ABOUT THIS TASK ▸ Please report each line in the material below that includes "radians".

RECORDS TO PROCESS ▸
◇ ◇ ◇ ◇ ◇

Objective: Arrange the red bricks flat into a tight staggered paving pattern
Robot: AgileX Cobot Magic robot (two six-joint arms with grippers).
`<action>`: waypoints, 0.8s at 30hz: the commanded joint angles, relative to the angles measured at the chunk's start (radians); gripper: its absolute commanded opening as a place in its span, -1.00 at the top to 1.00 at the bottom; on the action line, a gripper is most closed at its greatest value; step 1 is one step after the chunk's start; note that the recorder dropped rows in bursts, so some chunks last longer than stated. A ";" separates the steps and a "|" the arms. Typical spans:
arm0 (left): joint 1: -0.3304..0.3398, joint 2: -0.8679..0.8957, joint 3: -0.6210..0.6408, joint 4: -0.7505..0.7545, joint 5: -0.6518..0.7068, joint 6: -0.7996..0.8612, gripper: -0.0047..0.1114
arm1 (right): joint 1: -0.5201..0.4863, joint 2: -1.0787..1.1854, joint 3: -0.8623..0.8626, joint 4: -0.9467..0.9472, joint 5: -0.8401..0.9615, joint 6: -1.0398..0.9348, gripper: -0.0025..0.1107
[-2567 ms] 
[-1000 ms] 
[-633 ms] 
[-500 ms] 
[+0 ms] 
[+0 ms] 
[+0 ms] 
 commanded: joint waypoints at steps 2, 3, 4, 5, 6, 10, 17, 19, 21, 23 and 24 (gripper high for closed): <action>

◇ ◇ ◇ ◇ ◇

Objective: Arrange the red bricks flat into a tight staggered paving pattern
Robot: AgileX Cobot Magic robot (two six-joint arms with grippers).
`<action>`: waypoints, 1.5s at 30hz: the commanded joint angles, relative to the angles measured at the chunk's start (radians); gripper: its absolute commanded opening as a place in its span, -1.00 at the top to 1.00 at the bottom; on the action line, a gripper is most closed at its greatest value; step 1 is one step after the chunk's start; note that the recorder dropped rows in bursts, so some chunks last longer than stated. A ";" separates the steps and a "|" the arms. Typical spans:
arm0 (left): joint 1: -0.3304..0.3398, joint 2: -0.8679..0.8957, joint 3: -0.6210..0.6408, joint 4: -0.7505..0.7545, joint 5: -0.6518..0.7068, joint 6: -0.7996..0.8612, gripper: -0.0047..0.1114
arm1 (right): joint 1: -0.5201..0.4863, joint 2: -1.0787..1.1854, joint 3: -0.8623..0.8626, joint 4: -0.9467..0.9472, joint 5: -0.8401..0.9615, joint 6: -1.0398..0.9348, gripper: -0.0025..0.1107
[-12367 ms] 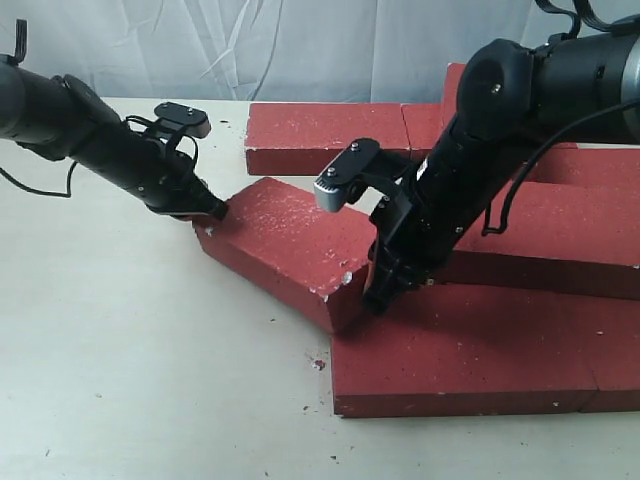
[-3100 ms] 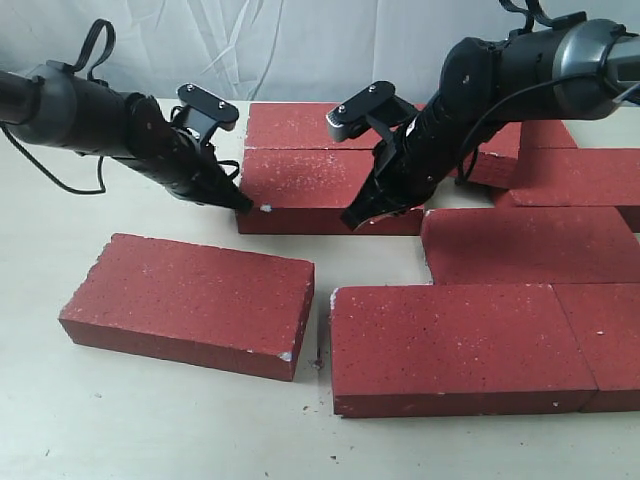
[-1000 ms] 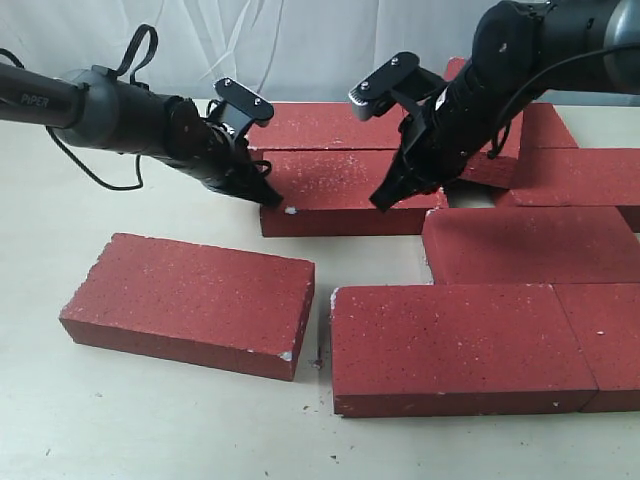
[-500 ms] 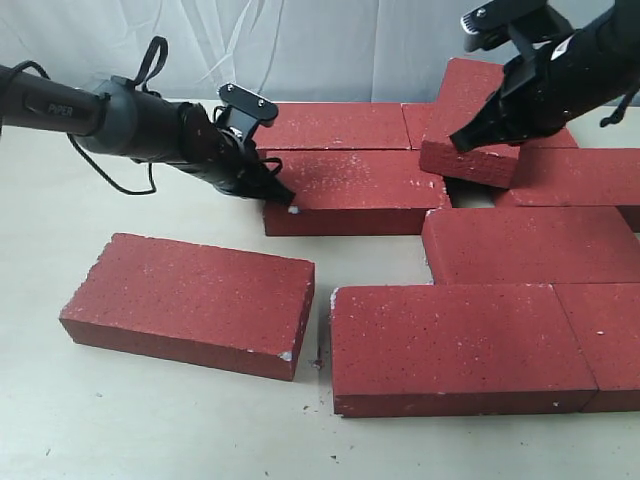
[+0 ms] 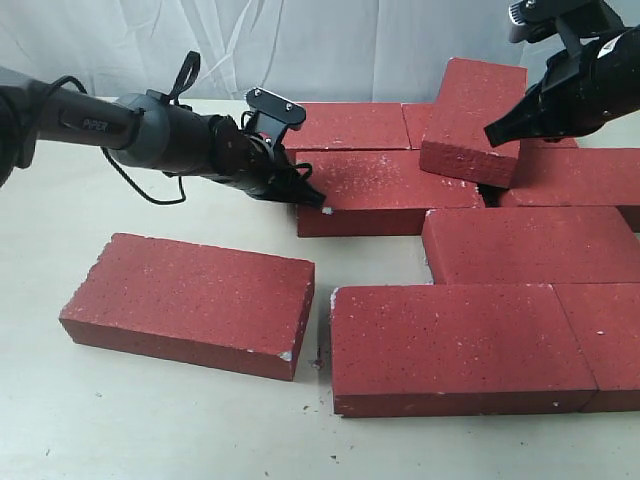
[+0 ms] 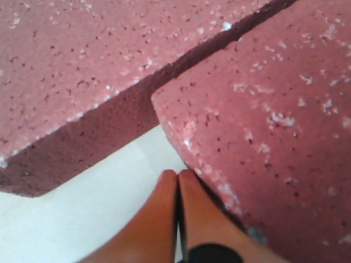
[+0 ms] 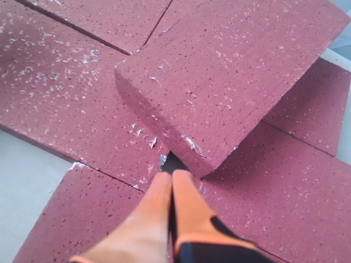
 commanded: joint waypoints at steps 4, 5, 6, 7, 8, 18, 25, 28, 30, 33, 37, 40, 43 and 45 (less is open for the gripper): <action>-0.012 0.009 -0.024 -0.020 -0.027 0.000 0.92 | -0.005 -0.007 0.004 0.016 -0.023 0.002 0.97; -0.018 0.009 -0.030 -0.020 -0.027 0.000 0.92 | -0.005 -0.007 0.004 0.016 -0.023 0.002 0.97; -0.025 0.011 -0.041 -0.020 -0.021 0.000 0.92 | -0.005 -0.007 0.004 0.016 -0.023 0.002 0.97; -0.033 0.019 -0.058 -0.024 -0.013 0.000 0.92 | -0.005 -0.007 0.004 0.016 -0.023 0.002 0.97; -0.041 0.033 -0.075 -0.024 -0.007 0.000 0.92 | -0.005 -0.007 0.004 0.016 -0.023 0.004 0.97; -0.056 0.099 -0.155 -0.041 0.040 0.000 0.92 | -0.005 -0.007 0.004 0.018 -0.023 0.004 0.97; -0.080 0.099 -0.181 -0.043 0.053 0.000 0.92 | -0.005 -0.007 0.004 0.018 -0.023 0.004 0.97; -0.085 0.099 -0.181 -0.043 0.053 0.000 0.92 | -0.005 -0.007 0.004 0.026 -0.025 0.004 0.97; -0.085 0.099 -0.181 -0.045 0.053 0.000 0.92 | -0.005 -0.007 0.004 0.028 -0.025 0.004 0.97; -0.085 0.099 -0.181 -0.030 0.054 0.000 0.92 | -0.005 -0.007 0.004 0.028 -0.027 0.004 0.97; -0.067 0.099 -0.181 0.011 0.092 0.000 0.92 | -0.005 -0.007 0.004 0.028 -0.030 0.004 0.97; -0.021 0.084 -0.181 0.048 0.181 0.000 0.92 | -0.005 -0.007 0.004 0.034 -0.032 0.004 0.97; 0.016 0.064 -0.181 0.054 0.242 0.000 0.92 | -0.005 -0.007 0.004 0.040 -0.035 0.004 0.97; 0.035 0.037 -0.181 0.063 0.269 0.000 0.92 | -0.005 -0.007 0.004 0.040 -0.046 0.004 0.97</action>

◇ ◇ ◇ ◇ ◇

ANSWER TO THIS PROBLEM ▸
`<action>`: waypoints, 0.8s at 30hz: the commanded joint angles, relative to the angles measured at the chunk's start (radians); gripper: its absolute commanded opening as a place in its span, -1.00 at the top to 1.00 at the bottom; on the action line, a gripper is most closed at its greatest value; step 1 is one step after the chunk's start; note that the recorder dropped rows in bursts, so some chunks last longer than stated. A ";" separates the steps and a "|" the arms. Typical spans:
`<action>`: waypoints, 1.5s at 30hz: the commanded joint angles, relative to the angles measured at the chunk's start (radians); gripper: its absolute commanded opening as a place in its span, -1.00 at the top to 1.00 at the bottom; on the action line, a gripper is most closed at its greatest value; step 1 is one step after the chunk's start; note that the recorder dropped rows in bursts, so some chunks last longer than stated. A ";" separates the steps and a "|" the arms. Typical spans:

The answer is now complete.